> [What needs to be done]
Everything in the data gets repeated exactly, except for the pictures.

** Opening Given data block **

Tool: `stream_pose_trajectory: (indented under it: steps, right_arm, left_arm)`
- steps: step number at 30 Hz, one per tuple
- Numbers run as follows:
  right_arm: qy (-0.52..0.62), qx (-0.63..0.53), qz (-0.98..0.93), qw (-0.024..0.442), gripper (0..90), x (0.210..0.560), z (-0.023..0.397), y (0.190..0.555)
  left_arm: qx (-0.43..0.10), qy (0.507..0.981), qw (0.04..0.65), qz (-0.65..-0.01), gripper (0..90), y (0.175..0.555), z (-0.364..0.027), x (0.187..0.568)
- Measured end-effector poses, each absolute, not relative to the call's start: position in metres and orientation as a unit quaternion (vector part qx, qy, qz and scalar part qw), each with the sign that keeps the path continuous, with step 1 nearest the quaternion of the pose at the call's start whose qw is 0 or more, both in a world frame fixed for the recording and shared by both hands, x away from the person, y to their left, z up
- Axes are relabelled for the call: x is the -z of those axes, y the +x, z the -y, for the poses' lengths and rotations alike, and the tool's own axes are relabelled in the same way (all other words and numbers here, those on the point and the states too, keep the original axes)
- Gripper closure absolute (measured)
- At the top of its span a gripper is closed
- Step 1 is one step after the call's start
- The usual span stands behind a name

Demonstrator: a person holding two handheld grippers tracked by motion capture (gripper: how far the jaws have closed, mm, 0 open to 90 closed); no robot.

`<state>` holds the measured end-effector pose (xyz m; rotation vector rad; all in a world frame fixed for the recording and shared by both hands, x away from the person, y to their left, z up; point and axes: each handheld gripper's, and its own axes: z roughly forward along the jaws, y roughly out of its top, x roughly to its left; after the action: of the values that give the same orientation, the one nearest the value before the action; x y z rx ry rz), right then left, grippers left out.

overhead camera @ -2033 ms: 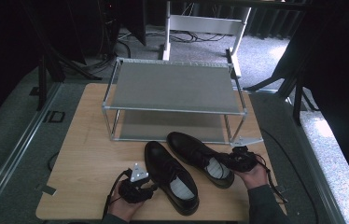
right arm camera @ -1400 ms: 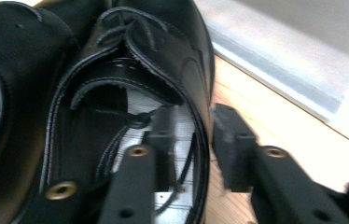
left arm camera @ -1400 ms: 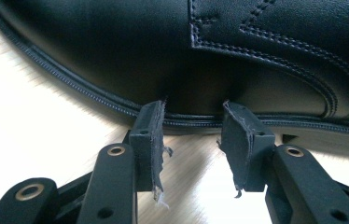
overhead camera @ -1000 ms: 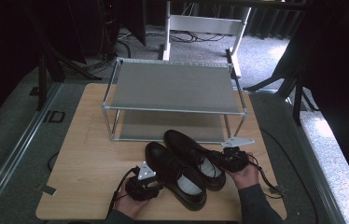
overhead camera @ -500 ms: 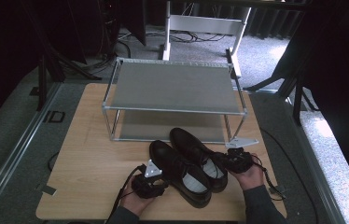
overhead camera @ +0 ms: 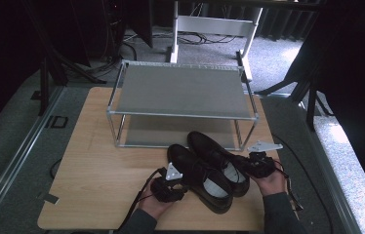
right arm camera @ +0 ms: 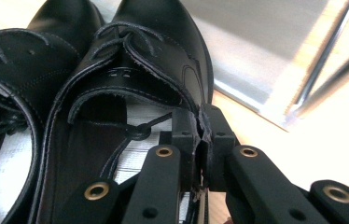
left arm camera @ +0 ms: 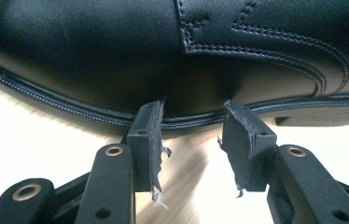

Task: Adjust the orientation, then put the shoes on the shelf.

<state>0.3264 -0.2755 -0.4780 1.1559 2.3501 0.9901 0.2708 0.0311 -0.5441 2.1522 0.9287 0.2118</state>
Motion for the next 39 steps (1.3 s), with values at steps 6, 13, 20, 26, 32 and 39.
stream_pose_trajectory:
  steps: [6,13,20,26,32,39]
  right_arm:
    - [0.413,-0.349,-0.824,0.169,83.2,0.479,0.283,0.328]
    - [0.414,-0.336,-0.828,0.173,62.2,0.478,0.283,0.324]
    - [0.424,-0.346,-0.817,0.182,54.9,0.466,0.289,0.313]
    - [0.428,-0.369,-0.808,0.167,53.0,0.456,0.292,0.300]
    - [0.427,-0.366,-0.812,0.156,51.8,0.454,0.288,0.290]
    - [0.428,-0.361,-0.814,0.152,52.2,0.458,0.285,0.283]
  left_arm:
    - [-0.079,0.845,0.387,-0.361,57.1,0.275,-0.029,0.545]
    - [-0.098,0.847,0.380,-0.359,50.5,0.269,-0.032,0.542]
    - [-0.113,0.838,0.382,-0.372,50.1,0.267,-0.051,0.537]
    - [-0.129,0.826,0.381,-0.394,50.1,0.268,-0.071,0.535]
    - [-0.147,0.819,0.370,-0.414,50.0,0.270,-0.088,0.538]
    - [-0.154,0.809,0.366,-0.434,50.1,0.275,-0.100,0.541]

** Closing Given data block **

> [Solution to this task]
Tool: `stream_pose_trajectory: (indented under it: steps, right_arm, left_arm)`
- steps: step number at 30 Hz, one per tuple
- Numbers run as follows:
  right_arm: qy (-0.52..0.62), qx (-0.63..0.53), qz (-0.98..0.93), qw (-0.024..0.442), gripper (0..90), x (0.210..0.560), z (-0.023..0.397), y (0.190..0.555)
  left_arm: qx (-0.43..0.10), qy (0.507..0.981), qw (0.04..0.65), qz (-0.65..-0.01), gripper (0..90), y (0.175..0.555), z (-0.364..0.027), x (0.187..0.568)
- Measured end-effector poses, each absolute, not relative to the call's start: position in metres and orientation as a unit quaternion (vector part qx, qy, qz and scalar part qw), each with the sign that keeps the path continuous, with step 1 nearest the quaternion of the pose at the call's start whose qw is 0 or more, both in a world frame fixed for the recording and shared by both hands, x away from the person, y to their left, z up
- Axes are relabelled for the call: x is the -z of those axes, y the +x, z the -y, for the poses' lengths and rotations alike, and the tool's own axes are relabelled in the same way (all other words and numbers here, those on the point and the states too, keep the original axes)
- Gripper closure absolute (measured)
- At the top of its span a gripper is closed
- Step 1 is one step after the call's start
- The usual span stands behind a name

Demonstrator: a person holding two handheld grippers tracked by motion capture (gripper: how far the jaws have closed, mm, 0 open to 90 closed); no robot.

`<state>` holds the measured end-effector pose (xyz m; rotation vector rad; all in a world frame fixed for the recording and shared by both hands, x away from the person, y to their left, z up; point and axes: each handheld gripper's, and its own axes: z roughly forward along the jaws, y roughly out of its top, x roughly to its left; after the action: of the values that give the same orientation, the one nearest the value before the action; x y z rx ry rz), right then left, grippers left out.

overhead camera @ -2033 ms: 
right arm camera @ -1400 ms: 
left arm camera @ -1400 ms: 
overhead camera @ -1000 ms: 
overhead camera @ -500 ms: 
overhead camera @ +0 ms: 
right arm camera @ +0 ms: 
left arm camera @ +0 ms: 

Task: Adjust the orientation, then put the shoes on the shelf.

<state>0.3264 -0.2755 -0.4780 1.1559 2.3501 0.9901 0.2708 0.0311 -0.5441 2.1522 0.9287 0.2118</state>
Motion for the next 39 steps (1.3 s), with values at steps 6, 13, 20, 26, 32 and 39.
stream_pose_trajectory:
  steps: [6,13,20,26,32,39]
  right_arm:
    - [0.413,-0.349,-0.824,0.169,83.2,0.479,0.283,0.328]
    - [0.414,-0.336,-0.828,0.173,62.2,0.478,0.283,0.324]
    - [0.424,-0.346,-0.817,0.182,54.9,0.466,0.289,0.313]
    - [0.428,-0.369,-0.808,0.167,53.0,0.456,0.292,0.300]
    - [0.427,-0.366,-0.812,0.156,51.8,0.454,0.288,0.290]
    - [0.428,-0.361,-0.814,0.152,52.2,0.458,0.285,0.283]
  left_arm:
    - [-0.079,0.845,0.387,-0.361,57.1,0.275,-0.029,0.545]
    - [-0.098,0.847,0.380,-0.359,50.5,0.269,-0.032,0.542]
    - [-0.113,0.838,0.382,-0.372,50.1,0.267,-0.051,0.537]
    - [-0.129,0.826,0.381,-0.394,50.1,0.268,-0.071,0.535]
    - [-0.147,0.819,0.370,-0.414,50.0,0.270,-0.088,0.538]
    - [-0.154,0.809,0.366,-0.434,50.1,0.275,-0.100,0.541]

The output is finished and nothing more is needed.